**REQUIREMENT**: Search the records that follow and extract every line containing the string "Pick".

**DATA IN THIS EXERCISE**:
:::

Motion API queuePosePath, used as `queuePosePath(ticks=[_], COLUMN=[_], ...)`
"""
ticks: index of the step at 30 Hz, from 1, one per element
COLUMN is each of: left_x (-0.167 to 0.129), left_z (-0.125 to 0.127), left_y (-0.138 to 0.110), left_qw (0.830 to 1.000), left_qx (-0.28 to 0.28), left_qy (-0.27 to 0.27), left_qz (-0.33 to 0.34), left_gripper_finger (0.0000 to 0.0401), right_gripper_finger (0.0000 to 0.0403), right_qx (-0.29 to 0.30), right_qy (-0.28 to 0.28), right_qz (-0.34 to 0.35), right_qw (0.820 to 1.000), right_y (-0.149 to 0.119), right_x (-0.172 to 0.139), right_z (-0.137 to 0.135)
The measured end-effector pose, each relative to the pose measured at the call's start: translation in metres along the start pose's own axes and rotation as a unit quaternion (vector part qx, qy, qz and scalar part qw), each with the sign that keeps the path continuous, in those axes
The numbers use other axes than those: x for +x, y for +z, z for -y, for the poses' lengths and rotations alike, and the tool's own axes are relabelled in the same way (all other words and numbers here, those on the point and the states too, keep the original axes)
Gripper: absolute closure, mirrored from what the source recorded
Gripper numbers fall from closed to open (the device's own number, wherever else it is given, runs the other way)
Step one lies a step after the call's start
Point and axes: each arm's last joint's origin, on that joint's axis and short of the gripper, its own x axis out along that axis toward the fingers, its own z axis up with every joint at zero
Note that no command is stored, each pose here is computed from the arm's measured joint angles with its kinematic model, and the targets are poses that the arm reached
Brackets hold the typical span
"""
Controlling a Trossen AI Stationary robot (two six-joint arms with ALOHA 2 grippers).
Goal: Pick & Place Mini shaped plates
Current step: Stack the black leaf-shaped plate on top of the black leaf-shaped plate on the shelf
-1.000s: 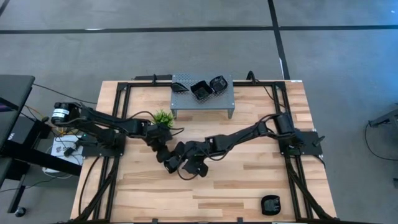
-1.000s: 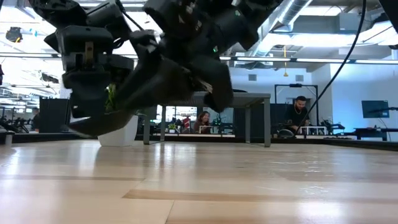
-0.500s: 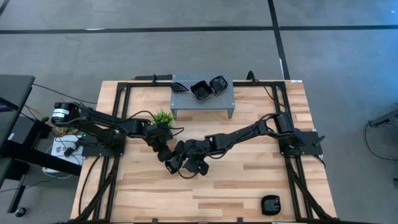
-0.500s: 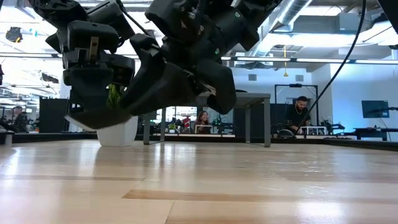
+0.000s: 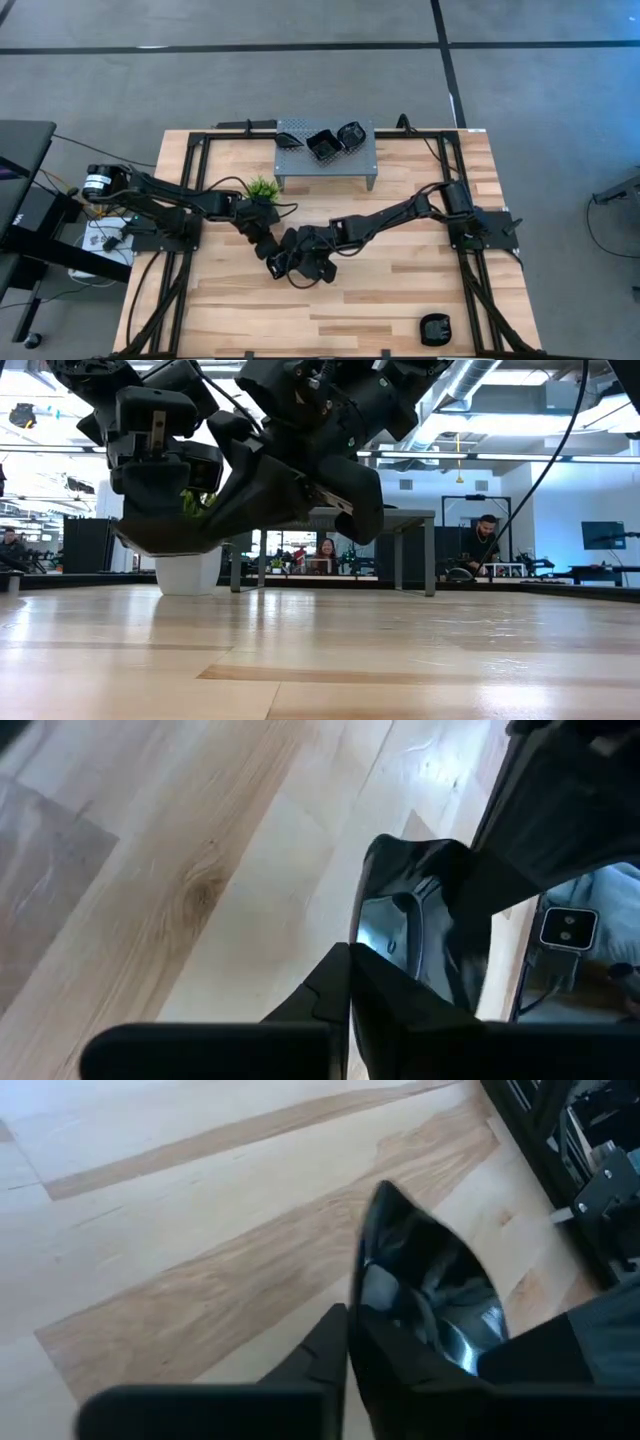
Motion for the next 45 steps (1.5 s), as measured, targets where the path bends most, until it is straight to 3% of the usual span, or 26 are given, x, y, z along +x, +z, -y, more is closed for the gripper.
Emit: queuePosePath(ticks=[3, 6, 13, 19, 28, 34, 38, 41, 45], left_x=[0.000, 0.000, 0.001, -0.001, -0.001, -0.002, 0.000, 0.002, 0.006], left_z=[0.000, -0.001, -0.001, -0.003, -0.004, -0.002, 0.003, 0.009, 0.018], left_y=[0.001, 0.001, 0.003, 0.006, 0.009, 0.010, 0.009, 0.005, -0.003], left_qw=[1.000, 1.000, 0.999, 0.994, 0.987, 0.986, 0.986, 0.984, 0.980], left_qx=[0.001, 0.001, 0.003, 0.024, 0.060, 0.063, 0.073, 0.108, 0.155], left_qy=[0.008, 0.018, 0.032, 0.077, 0.108, 0.101, 0.092, 0.084, 0.073], left_qz=[0.009, 0.018, 0.036, 0.080, 0.106, 0.116, 0.121, 0.115, 0.104], left_gripper_finger=[0.0389, 0.0379, 0.0322, 0.0295, 0.0293, 0.0293, 0.0293, 0.0293, 0.0293], right_gripper_finger=[0.0398, 0.0389, 0.0399, 0.0400, 0.0401, 0.0401, 0.0400, 0.0401, 0.0402], right_qx=[0.000, 0.000, 0.003, 0.052, 0.148, 0.153, 0.139, 0.141, 0.172], right_qy=[0.000, -0.001, 0.000, 0.024, 0.059, 0.037, -0.056, -0.110, -0.125], right_qz=[0.001, -0.001, -0.004, -0.027, -0.067, -0.106, -0.154, -0.198, -0.237], right_qw=[1.000, 1.000, 1.000, 0.998, 0.985, 0.982, 0.977, 0.964, 0.948], right_y=[0.000, -0.001, -0.001, -0.005, -0.004, 0.032, 0.052, 0.050, 0.030], right_x=[0.000, 0.000, 0.000, -0.001, -0.011, -0.070, -0.128, -0.172, -0.225], right_z=[0.000, 0.000, 0.000, -0.005, -0.013, -0.011, -0.003, 0.007, 0.018])
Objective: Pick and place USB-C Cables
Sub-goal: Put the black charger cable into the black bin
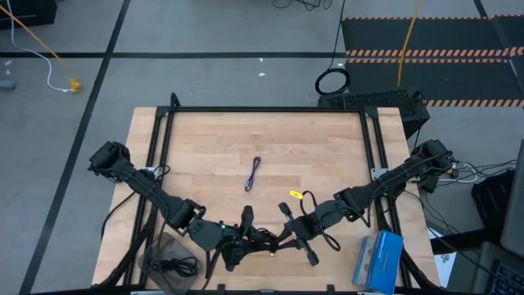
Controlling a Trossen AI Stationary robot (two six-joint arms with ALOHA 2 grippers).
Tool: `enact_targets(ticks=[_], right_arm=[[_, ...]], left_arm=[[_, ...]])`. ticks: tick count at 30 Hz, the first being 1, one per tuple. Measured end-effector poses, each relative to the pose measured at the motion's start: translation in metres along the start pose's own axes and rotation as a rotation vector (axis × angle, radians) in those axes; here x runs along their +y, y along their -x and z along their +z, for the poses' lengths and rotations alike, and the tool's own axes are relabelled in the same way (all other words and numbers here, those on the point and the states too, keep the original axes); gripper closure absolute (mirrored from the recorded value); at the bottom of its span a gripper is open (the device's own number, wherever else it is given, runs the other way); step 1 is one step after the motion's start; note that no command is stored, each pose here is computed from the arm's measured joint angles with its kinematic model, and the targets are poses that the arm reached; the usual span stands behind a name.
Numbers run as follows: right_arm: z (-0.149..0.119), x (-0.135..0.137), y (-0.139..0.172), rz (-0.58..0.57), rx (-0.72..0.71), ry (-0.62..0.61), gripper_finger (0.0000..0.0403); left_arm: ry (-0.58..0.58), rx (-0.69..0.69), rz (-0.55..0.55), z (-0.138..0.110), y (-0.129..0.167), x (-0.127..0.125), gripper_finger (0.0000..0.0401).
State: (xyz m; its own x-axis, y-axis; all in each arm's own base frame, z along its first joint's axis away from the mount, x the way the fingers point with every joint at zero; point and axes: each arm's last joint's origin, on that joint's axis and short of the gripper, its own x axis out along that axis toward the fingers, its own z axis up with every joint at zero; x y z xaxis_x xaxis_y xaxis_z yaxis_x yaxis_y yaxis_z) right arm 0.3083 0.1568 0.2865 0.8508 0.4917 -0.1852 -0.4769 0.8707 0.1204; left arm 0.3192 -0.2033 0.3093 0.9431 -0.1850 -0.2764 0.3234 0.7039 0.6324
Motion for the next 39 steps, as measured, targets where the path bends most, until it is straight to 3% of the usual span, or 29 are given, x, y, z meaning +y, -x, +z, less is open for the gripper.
enact_targets(ticks=[13,24,32,39], right_arm=[[0.0,0.0,0.0,-0.003,0.0,0.003,0.0375],[0.002,0.0,0.004,-0.017,0.01,0.002,0.032],[0.006,0.008,0.018,-0.096,0.06,0.007,0.0266],[0.01,0.017,0.031,-0.177,0.078,0.021,0.0246]], left_arm=[[0.008,0.0,-0.001,0.0,0.0,0.0,0.0345],[0.012,0.008,0.002,0.0,0.0,0.0,0.0356],[0.059,0.017,-0.008,0.002,0.009,0.004,0.0356],[0.127,0.044,-0.034,0.004,0.021,0.004,0.0356]])
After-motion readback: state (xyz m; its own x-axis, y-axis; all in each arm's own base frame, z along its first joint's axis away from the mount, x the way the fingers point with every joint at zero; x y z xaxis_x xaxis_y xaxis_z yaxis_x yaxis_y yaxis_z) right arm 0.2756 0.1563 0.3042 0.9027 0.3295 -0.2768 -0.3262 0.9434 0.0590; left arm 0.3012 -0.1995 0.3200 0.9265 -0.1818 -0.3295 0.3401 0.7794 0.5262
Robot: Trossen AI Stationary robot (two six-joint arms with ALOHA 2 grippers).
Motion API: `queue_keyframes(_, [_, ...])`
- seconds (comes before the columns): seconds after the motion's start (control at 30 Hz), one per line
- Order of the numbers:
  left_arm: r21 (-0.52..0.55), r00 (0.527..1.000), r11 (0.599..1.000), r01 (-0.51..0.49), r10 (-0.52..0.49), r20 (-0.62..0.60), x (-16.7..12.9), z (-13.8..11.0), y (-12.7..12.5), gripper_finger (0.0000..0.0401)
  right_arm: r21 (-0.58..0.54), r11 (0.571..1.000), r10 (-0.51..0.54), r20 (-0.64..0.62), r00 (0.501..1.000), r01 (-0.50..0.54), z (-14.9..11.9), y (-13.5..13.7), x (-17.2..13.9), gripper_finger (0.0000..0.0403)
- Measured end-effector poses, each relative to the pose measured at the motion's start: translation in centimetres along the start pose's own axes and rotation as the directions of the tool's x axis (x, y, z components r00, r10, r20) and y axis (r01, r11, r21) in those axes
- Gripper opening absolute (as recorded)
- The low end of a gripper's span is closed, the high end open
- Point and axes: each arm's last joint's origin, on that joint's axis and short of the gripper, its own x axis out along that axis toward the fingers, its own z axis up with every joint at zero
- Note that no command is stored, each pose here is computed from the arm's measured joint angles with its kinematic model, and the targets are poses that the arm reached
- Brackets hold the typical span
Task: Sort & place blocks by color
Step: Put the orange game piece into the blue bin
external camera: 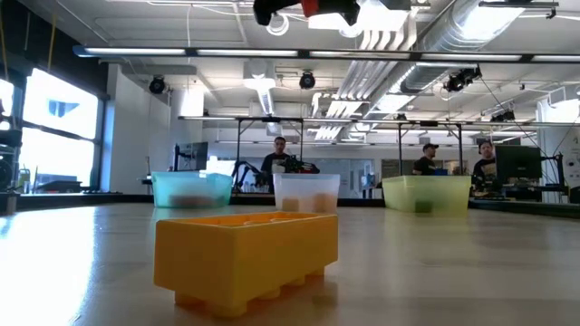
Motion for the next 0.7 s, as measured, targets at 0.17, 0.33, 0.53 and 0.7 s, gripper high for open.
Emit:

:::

**RESULT BELOW**:
Goal: Pick & Place Mini shaped plates
Objective: Pick and place USB-C Cables

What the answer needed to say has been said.